Grant or Award spanning more than one fiscal year. (2017-2018 to 2022-2023)

Despite the global efforts to manage antibiotics used as veterinary drugs, residues are frequently detected in food such as meat, seafood, milk, honey or eggs. Recently, we showed that one antibiotic, chloramphenicol, does not exist solely as the parent compound in food, but also occur as a multitude of (often unidentified) metabolites, and can transform during cooking into far more complex chemical mixtures with unknown impact for human health.
The long-term objective of this research program is to prove that many chemical contaminants are not solely present as the parent compound in food, but rather as a complex mixture of often unidentified structures as a result of thermal degradation/isomerization/interaction with food components. This program intends to develop a novel foodomics approach that improves the detection and identification of chemical contaminants in food from field to fork. This work will enrich the current database of known contaminants (e.g. veterinary drugs) with their metabolites and other structurally related chemicals (e.g. degradation products). While the present approach is applicable to any type of food, the initial efforts will focus on fish/seafood to demonstrate the conceptual approach.
The Short-term Objective of this program (5-years) is to characterize the fate of key veterinary drug residues in incurred seafood samples (tilapia/trout/lobster). The applicant intends to develop analytical methods for the non-targeted analysis of the metabolites of three veterinary drugs (nitrofurazone, oxytetracycline and sulfadimethoxine) in these fish/seafood ( AIM 1 ); and investigate the changes induced by food storage and heating (cooking) on these residues ( AIM 2 ). This research program will establish optimal foodomics protocols for antibiotics in seafood, thus paving the way for investigating other food matrices and contaminants (long-term objective).

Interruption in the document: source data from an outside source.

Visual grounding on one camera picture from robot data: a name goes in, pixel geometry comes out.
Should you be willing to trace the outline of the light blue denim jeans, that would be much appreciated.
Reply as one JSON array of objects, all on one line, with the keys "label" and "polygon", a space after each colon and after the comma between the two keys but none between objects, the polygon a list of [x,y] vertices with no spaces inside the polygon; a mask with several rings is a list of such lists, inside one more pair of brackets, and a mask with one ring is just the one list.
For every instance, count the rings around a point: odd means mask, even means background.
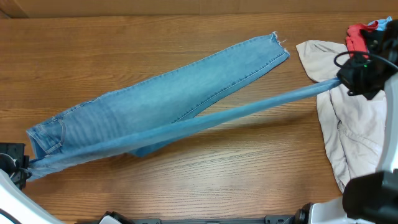
[{"label": "light blue denim jeans", "polygon": [[275,34],[259,36],[69,108],[28,130],[35,153],[29,164],[32,178],[125,152],[144,156],[204,129],[340,84],[332,78],[250,105],[201,115],[288,57]]}]

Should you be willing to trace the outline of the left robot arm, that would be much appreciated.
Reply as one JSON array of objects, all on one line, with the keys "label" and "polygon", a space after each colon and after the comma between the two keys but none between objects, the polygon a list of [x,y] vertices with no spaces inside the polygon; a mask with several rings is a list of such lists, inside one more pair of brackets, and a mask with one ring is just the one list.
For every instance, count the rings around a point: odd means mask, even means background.
[{"label": "left robot arm", "polygon": [[32,176],[23,143],[1,143],[1,223],[53,223],[62,221],[36,204],[22,189]]}]

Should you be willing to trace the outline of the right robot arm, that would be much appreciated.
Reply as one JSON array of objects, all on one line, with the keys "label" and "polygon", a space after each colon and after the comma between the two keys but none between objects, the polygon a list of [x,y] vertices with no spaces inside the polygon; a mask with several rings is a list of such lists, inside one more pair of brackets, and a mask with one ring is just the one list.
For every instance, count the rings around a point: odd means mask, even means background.
[{"label": "right robot arm", "polygon": [[397,222],[397,21],[352,26],[345,44],[309,40],[297,52],[317,96],[327,157],[343,196],[309,205],[297,223]]}]

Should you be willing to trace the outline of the red garment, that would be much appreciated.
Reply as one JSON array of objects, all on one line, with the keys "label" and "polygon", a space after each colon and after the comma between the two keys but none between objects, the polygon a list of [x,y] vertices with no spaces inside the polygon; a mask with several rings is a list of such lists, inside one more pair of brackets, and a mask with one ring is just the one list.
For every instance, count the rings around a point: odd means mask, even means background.
[{"label": "red garment", "polygon": [[378,21],[367,24],[355,24],[348,27],[345,38],[346,47],[349,51],[367,52],[365,39],[361,34],[362,30],[374,31],[379,27]]}]

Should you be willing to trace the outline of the beige cloth garment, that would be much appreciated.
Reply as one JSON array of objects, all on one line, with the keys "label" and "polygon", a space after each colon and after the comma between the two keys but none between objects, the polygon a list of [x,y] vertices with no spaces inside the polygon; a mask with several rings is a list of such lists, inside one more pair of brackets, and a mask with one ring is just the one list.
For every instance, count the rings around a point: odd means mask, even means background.
[{"label": "beige cloth garment", "polygon": [[[344,44],[308,40],[296,46],[307,76],[315,82],[336,77],[348,60]],[[344,85],[316,97],[318,120],[333,175],[340,190],[356,177],[376,170],[384,142],[387,103],[380,91],[372,100],[349,96]]]}]

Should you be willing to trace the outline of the light blue garment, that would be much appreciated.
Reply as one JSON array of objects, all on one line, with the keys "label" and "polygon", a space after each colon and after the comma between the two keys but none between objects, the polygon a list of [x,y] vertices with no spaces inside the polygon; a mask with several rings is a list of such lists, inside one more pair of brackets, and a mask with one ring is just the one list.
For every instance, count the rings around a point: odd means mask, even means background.
[{"label": "light blue garment", "polygon": [[368,24],[369,27],[376,27],[376,30],[385,31],[387,24],[392,21],[392,17],[389,16],[386,19],[378,19]]}]

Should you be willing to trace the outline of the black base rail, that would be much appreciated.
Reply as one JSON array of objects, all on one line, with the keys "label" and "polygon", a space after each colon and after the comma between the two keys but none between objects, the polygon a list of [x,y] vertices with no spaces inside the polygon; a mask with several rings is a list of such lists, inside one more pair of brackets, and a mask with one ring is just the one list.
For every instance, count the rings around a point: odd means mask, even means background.
[{"label": "black base rail", "polygon": [[137,224],[289,224],[294,222],[293,215],[267,215],[264,218],[222,218],[161,220],[158,218],[131,220]]}]

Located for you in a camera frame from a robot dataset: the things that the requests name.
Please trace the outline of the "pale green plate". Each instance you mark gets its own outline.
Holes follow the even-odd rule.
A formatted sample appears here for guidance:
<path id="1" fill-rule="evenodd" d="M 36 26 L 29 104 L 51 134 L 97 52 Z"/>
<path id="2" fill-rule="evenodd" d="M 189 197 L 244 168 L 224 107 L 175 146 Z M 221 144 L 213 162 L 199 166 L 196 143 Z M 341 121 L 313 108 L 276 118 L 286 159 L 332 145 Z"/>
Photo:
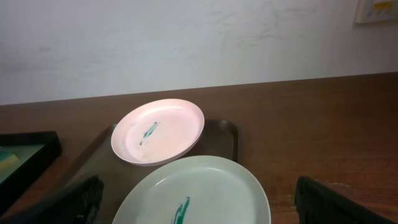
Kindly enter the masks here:
<path id="1" fill-rule="evenodd" d="M 259 181 L 242 165 L 216 156 L 166 164 L 143 178 L 119 207 L 114 223 L 270 223 Z"/>

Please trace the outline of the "yellow green sponge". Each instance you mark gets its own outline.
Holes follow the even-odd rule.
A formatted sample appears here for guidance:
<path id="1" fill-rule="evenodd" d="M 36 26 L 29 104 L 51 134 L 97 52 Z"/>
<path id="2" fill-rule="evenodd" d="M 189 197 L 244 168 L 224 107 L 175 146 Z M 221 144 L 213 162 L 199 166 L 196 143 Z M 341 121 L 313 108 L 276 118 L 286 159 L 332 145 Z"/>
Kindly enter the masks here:
<path id="1" fill-rule="evenodd" d="M 19 157 L 11 152 L 0 153 L 0 171 L 11 169 L 17 162 Z"/>

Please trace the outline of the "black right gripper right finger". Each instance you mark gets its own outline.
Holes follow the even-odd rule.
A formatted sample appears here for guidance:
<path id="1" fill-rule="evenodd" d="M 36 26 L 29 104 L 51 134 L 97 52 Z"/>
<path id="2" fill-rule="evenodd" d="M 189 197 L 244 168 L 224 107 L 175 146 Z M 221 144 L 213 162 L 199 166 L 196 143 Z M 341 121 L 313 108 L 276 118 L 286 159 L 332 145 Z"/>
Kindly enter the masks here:
<path id="1" fill-rule="evenodd" d="M 300 224 L 394 224 L 306 176 L 298 178 L 294 203 Z"/>

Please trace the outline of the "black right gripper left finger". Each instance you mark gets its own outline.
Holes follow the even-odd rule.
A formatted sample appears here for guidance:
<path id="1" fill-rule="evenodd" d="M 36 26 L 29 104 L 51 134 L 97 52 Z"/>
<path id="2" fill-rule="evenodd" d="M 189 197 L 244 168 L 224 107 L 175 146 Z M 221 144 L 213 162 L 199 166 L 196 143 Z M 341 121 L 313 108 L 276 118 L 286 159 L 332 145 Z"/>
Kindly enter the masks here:
<path id="1" fill-rule="evenodd" d="M 93 175 L 59 194 L 37 203 L 1 224 L 91 224 L 100 210 L 104 183 Z"/>

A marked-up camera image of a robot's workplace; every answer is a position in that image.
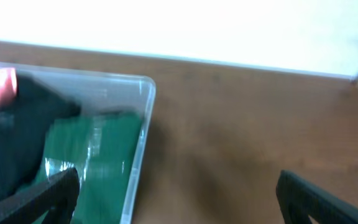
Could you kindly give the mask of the green garment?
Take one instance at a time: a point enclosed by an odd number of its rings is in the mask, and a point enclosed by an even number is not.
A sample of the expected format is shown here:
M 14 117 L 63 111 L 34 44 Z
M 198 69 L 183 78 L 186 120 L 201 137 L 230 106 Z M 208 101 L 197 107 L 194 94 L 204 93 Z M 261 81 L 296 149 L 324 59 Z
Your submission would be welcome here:
M 56 120 L 32 183 L 75 168 L 80 194 L 72 223 L 119 223 L 142 123 L 128 111 Z

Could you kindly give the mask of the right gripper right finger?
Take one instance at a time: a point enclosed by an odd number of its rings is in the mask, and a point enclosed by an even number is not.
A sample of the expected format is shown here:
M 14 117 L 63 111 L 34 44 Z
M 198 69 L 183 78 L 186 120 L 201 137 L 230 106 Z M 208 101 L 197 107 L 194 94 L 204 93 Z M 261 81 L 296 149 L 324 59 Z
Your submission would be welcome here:
M 289 170 L 282 170 L 276 196 L 286 224 L 358 224 L 358 208 Z

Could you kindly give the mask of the black garment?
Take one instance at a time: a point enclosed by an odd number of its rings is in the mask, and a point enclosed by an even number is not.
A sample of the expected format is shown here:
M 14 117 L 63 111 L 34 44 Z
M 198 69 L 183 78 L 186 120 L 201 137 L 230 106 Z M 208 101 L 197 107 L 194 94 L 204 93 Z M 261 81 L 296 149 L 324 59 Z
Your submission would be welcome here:
M 80 114 L 80 106 L 25 76 L 17 96 L 0 108 L 0 201 L 35 178 L 45 137 L 57 119 Z

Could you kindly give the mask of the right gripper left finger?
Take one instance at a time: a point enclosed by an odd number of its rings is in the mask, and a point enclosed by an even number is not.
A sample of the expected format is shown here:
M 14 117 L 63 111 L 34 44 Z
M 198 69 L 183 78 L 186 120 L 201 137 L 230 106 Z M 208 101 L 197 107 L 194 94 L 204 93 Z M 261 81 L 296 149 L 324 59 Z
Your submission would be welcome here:
M 79 192 L 77 170 L 63 170 L 0 201 L 0 223 L 70 223 Z

This project will build innovation and deepen knowledge in the field of food chemistry , analytical chemistry and food safety . Notably, this study will allow developing analytical standards for seafood tissue metabolomics as standard protocols are urgently needed. The results of AIMs 1 and 2 will also highlight the diversity of metabolites and degradation by-products in food , which currently remains unidentified. Overall, this research will have an impact on the surveillance and the food safety risk assessment of veterinary drugs. It is anticipated to strengthen and complement the work of regulatory bodies in the identification and assessment of chemical risks.